Section 4 Comparing distributions

In this section, we’ll consider two ways of comparing distributions: box plots and histograms. Box plots are usually the best option for comparing multiple distributions in one plot, but histograms may be preferable if there are only two distributions to compare. When comparing histograms, it’s likely we’ll need to do some editing to get a nice looking and informative figure.

We consider the mvscores dataset from the MAS6005 library. The aim is to compare test match batting scores for one player, Michael Vaughan, between the matches he played as captain, and the matches where he was not captain.

4.1 Box plots

If we want to compare scores in the two periods, we can use a box plot:

library(MAS6005)
attach(mvscores)
boxplot(runs ~ captain,
        ylab = "runs scored",
        names = c("Matches not played as captain", 
                  "Matches played as captain"))
Comparing two distributions with a box plot. You may need to explain to your reader how to interpret a box plot!

Figure 4.1: Comparing two distributions with a box plot. You may need to explain to your reader how to interpret a box plot!

In the mvscores data, we have two 2-level factors as independent variables (captain and innings), so we may wish to compare runs scored for the \(2\times 2\) groups that these define. Batting can be more difficult in a second innings, due to wear of the pitch. For those with no interest in/knowledge of cricket, the idea here is to think of captain as the main factor of interest, with innings as a blocking variable: we may be more interested in comparing captain/not captain scores within innings the same innings type than between different innings types.
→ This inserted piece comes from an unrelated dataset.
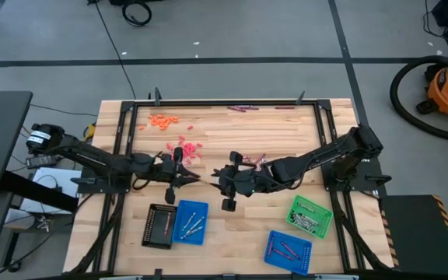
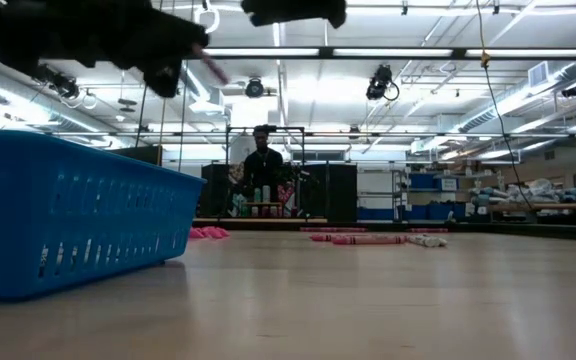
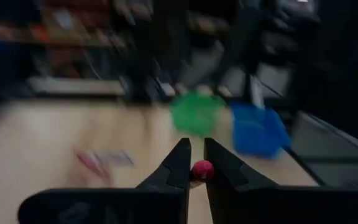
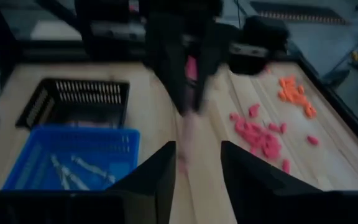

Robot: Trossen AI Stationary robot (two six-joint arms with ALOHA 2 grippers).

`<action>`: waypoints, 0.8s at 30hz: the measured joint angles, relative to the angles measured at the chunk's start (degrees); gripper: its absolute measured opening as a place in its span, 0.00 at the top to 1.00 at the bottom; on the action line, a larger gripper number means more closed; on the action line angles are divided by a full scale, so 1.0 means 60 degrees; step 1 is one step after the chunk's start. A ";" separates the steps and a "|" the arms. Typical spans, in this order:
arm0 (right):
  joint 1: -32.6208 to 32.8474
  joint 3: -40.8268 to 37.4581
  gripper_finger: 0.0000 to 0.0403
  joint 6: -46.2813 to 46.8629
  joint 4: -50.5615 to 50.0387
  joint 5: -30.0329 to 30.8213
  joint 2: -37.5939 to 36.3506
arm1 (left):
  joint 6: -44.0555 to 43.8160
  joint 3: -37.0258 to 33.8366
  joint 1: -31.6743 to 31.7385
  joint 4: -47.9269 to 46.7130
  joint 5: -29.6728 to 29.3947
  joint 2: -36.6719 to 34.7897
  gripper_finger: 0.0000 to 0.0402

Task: Sort crayons
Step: Put the pink crayon into the black bin

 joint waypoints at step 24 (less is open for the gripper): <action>0.0226 -0.0015 0.65 0.0857 -0.1952 0.0782 -0.0006 | -0.9283 0.2758 -0.3962 -1.1156 0.0881 0.0454 0.91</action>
If we specify a suitable formula in the boxplot command, we can display distributions for the four groups, but we should think about the order we specify the factors. We have two choices:

boxplot(runs ~ captain + innings)
(a): Here we've specified the factors in the order `captain + innings`, so `innings` is fixed at `first` in the first two distributions

Figure 4.2: (a): Here we’ve specified the factors in the order captain + innings, so innings is fixed at first in the first two distributions

boxplot(runs ~ innings + captain)
(b): Here we've specified the factors in the order `innings + captain`, so `captain` is fixed at `no` in the first two distributions

Figure 4.2: (b): Here we’ve specified the factors in the order innings + captain, so captain is fixed at no in the first two distributions

Arguably, the first choice is more useful: if we think of innings as a blocking variable, so that we want to make comparisons within blocks: the first option plots the appropriate distributions next to each other.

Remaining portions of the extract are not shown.